> **EXERCISE OBJECTIVE**
In the records that follow, how many lines contain the word "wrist"? Give only that figure.
===
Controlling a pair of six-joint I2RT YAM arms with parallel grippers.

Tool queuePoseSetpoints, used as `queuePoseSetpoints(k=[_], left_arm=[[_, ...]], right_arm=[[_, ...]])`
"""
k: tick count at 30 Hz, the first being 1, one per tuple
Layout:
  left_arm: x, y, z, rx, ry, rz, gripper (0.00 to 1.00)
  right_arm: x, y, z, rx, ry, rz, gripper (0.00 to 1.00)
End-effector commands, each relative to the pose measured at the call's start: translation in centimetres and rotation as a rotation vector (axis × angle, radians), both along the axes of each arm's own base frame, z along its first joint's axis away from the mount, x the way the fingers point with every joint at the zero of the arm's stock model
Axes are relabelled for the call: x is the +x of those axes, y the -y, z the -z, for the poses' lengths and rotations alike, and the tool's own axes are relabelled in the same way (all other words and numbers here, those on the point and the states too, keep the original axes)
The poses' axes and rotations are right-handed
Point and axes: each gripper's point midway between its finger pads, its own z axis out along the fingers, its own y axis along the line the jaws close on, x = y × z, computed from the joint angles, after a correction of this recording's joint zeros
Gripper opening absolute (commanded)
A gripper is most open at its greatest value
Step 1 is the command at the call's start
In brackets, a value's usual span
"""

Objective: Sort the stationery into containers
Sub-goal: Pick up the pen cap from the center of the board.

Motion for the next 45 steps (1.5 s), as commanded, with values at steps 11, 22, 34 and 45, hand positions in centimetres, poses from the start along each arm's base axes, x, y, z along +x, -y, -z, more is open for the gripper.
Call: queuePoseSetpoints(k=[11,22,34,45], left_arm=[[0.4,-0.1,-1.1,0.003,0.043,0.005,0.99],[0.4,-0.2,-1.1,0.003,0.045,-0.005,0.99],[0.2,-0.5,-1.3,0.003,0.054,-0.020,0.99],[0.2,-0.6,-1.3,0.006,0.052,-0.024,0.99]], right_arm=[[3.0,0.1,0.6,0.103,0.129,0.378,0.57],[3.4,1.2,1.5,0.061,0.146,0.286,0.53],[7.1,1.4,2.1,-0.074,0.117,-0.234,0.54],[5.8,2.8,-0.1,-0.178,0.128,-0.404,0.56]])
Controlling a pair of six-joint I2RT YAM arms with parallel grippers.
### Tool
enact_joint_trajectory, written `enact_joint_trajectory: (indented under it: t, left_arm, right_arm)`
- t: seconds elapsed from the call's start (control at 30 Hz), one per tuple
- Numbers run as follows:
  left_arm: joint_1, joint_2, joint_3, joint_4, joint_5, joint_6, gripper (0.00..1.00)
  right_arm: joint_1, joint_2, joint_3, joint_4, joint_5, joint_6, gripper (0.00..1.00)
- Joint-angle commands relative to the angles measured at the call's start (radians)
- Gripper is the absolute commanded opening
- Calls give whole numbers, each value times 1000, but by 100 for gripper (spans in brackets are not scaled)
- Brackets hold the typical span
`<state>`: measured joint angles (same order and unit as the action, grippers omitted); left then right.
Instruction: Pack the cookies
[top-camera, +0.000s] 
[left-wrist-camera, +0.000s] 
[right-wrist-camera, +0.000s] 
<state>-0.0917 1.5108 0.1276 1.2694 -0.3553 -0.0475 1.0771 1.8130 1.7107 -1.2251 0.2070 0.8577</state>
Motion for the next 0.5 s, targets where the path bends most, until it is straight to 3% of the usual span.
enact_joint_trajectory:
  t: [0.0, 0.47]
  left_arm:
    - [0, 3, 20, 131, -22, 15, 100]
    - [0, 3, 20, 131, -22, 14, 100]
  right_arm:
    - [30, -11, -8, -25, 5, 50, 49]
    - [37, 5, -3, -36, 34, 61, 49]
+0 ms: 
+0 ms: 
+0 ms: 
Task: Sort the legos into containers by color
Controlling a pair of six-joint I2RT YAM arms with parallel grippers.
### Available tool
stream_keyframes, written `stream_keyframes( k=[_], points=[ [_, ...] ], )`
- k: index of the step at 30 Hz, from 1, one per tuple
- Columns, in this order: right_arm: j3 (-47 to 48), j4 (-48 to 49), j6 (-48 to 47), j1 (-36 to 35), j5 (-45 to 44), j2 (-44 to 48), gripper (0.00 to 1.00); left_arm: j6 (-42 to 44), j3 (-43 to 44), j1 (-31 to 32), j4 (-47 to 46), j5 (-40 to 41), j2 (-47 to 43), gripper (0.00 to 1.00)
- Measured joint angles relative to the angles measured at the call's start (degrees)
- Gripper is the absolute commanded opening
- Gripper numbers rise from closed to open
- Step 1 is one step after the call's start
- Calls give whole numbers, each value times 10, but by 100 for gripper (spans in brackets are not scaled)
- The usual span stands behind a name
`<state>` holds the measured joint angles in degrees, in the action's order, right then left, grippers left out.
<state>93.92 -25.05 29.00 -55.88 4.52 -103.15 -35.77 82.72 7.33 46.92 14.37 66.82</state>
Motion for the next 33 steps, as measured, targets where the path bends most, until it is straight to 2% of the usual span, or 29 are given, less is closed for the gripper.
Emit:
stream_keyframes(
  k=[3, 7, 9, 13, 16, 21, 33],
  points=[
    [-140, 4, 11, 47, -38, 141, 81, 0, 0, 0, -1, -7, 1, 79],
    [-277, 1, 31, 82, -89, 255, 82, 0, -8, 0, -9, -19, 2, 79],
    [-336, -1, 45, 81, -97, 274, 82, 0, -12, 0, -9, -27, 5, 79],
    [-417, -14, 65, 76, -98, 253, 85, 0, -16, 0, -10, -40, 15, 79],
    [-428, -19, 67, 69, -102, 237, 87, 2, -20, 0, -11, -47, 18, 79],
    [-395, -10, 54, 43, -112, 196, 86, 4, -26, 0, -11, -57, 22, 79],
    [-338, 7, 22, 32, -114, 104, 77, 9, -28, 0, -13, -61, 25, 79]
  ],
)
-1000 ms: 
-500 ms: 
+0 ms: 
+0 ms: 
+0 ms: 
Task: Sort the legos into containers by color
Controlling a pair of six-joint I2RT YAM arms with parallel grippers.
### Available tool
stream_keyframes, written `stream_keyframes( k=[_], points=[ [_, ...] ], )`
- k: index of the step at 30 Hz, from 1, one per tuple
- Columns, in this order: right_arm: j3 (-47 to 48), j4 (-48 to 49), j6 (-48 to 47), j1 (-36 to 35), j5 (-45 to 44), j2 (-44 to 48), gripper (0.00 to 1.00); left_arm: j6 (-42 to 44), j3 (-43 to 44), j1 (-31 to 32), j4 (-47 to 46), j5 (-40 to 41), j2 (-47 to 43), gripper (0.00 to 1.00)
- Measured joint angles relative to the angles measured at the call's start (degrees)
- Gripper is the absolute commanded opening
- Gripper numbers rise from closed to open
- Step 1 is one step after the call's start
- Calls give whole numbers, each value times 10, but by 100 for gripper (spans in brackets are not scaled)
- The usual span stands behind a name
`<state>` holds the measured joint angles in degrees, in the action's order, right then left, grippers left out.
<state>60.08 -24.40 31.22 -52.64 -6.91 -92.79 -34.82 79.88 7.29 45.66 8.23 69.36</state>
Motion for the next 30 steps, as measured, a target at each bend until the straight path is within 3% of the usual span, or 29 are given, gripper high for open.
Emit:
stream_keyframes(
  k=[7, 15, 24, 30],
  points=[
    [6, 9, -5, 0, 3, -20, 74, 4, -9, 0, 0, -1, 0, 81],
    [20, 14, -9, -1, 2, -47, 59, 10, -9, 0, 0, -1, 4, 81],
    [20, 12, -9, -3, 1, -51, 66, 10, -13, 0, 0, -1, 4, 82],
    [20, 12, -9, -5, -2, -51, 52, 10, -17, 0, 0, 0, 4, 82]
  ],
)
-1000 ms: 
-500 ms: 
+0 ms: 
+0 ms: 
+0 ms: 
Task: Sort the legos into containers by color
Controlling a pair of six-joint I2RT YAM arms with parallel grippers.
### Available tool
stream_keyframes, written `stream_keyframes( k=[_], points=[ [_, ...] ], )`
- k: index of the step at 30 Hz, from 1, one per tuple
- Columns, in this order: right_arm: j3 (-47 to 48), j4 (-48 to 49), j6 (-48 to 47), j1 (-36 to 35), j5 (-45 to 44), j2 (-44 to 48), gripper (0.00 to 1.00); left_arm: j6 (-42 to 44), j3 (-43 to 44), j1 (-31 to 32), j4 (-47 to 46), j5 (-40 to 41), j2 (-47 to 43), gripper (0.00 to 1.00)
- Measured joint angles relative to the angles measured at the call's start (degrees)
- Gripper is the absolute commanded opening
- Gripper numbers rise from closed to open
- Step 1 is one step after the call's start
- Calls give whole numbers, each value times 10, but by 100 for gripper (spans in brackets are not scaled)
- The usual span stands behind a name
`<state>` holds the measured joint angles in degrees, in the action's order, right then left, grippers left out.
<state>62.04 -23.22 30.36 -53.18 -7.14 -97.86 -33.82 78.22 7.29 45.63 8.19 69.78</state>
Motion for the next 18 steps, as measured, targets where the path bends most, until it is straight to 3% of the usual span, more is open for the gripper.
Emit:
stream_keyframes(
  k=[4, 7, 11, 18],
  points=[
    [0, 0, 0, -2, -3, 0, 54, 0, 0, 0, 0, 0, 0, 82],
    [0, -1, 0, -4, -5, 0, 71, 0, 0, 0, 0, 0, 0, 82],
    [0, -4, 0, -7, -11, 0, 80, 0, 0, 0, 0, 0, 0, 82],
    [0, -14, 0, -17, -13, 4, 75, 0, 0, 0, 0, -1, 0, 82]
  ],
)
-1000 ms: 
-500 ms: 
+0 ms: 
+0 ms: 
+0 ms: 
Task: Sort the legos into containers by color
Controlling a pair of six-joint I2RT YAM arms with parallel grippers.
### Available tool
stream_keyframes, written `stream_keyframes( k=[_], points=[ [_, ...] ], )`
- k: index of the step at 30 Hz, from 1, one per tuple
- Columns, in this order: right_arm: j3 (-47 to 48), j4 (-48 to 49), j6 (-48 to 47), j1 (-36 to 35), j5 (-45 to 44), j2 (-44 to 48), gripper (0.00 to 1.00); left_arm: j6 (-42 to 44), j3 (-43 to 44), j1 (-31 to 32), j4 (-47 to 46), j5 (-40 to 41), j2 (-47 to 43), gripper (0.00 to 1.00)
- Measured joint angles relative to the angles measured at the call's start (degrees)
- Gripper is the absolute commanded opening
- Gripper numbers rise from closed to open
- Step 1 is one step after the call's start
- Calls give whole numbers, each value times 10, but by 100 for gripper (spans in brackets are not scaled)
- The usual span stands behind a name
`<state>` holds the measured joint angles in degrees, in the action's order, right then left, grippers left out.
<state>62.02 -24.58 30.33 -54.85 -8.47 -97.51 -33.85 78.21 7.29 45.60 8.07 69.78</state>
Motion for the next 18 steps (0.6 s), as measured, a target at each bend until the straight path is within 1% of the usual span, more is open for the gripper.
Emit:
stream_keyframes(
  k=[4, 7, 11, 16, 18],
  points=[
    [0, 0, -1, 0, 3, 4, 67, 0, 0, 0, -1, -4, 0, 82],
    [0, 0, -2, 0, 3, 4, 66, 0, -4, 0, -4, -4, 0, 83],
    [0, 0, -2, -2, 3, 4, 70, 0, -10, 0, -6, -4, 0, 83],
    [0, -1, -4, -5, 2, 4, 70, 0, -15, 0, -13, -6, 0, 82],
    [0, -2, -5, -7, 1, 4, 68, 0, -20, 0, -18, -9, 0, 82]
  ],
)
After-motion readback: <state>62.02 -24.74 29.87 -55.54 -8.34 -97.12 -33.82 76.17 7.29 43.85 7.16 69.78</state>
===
> **EXERCISE ANSWER**
2